* **Provided material**:
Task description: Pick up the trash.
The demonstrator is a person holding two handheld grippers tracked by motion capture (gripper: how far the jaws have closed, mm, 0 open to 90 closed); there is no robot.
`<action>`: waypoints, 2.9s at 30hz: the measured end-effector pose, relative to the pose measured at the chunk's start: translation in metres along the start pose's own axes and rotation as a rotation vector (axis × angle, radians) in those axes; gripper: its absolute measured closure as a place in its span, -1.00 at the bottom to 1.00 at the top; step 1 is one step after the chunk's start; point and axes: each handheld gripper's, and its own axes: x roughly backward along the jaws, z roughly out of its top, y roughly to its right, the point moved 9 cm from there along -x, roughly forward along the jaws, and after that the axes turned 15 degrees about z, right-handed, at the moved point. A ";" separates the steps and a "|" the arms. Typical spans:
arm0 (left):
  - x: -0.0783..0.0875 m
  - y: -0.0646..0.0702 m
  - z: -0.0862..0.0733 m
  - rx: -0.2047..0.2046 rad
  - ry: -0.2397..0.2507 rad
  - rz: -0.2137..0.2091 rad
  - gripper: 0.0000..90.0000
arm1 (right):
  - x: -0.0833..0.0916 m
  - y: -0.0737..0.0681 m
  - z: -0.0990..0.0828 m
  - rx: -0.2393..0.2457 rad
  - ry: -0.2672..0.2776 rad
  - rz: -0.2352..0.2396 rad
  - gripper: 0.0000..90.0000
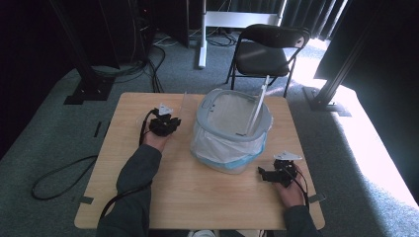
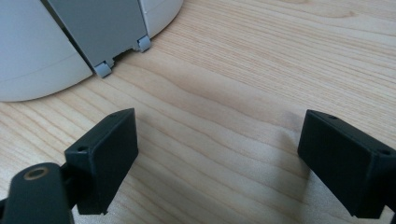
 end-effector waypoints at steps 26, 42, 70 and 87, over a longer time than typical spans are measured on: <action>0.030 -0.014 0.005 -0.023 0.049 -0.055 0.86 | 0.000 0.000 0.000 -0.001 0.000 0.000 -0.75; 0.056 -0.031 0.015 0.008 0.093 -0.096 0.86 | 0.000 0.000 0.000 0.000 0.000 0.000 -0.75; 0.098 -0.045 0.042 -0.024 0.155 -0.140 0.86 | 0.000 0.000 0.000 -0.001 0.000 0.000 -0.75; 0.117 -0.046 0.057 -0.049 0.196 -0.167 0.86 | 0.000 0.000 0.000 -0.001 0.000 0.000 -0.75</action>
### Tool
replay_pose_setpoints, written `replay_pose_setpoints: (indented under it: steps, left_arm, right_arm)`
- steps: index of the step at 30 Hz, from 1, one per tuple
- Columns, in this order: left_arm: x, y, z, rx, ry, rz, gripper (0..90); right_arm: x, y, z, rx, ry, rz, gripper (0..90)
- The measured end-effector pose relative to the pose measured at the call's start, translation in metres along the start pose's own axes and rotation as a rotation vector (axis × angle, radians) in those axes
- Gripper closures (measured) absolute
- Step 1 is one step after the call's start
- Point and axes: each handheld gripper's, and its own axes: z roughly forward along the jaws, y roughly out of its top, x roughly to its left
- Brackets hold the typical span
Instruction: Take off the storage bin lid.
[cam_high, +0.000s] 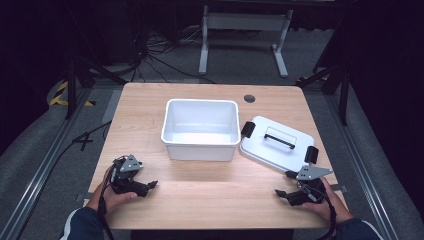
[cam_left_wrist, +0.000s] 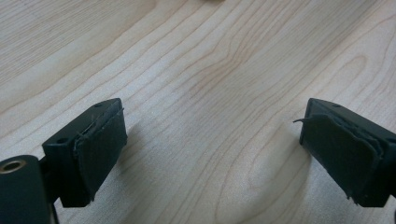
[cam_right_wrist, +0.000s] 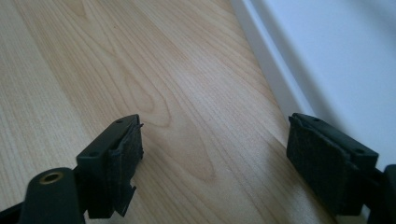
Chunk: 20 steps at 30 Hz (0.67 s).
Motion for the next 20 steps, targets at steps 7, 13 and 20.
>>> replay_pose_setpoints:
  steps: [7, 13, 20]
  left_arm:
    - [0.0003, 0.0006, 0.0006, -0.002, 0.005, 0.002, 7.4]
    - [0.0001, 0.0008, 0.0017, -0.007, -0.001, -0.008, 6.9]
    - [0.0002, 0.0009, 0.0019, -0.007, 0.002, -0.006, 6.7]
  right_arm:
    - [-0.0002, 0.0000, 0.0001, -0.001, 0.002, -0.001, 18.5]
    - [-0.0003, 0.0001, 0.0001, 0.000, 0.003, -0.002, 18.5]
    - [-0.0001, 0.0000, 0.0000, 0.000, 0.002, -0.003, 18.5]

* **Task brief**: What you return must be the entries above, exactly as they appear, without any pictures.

* **Task output**:
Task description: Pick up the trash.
The demonstrator is a person holding two handheld grippers tracked by motion capture (gripper: how far the jaws have closed, mm, 0 open to 90 closed); there is no robot.
`<action>`: waypoints, 2.9s at 30hz: the measured end-effector pose, relative to the pose measured at the chunk's start: translation in metres along the start pose's own axes and rotation as a rotation vector (axis × angle, radians) in those axes; gripper: its absolute measured closure as a place in its span, -1.00 at the bottom to 1.00 at the top; step 1 is one step after the chunk's start; point and axes: each handheld gripper's, and its own axes: x roughly backward along the jaws, z roughly out of its top, y roughly to its right, the point moved 9 cm from there along -x, roughly forward along the jaws, and after that the axes turned 15 degrees about z, right-handed, at the moved point. A ";" separates the steps and a "|" the arms. Typical spans:
arm0 (left):
  - x: -0.0783..0.0875 m
  - y: -0.0646..0.0702 m
  - z: -0.0862..0.0733 m
  - rx: -0.2047..0.2046 rad
  - ry: -0.2397..0.2507 rad
  - rz: -0.2137..0.2091 rad
  - gripper: 0.0000..90.0000
arm1 (right):
  - x: -0.0833..0.0916 m
  - y: -0.0737..0.0681 m
  - z: -0.0990..0.0828 m
  - rx: -0.2393..0.2457 rad
  - ry: -0.2672..0.2776 rad
  - rz: -0.2352..0.2396 rad
  - gripper: 0.0000..90.0000
 end-effector waypoints at steps 26, 42, 70 and 87, over a longer time than typical spans are measured on: <action>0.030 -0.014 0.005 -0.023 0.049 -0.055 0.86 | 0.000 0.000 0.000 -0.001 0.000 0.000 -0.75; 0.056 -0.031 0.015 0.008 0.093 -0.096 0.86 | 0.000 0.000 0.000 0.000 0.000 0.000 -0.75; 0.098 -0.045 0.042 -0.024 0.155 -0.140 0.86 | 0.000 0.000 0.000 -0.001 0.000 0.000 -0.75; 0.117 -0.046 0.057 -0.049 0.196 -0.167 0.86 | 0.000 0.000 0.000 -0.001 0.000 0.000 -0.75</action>
### Tool
replay_pose_setpoints, written `replay_pose_setpoints: (indented under it: steps, left_arm, right_arm)`
- steps: index of the step at 30 Hz, from 1, one per tuple
- Columns, in this order: left_arm: x, y, z, rx, ry, rz, gripper (0..90); right_arm: x, y, z, rx, ry, rz, gripper (0..90)
- The measured end-effector pose relative to the pose measured at the call's start, translation in metres along the start pose's own axes and rotation as a rotation vector (axis × angle, radians) in those axes
- Gripper closures (measured) absolute
- Step 1 is one step after the call's start
- Point and axes: each handheld gripper's, and its own axes: z roughly forward along the jaws, y roughly out of its top, x roughly to its left
- Brackets hold the typical span
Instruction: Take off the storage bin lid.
[cam_high, +0.000s] 
[cam_left_wrist, +0.000s] 
[cam_right_wrist, +0.000s] 
Chunk: 20 steps at 30 Hz (0.67 s).
Motion for the next 20 steps, targets at steps 7, 13 and 20.
>>> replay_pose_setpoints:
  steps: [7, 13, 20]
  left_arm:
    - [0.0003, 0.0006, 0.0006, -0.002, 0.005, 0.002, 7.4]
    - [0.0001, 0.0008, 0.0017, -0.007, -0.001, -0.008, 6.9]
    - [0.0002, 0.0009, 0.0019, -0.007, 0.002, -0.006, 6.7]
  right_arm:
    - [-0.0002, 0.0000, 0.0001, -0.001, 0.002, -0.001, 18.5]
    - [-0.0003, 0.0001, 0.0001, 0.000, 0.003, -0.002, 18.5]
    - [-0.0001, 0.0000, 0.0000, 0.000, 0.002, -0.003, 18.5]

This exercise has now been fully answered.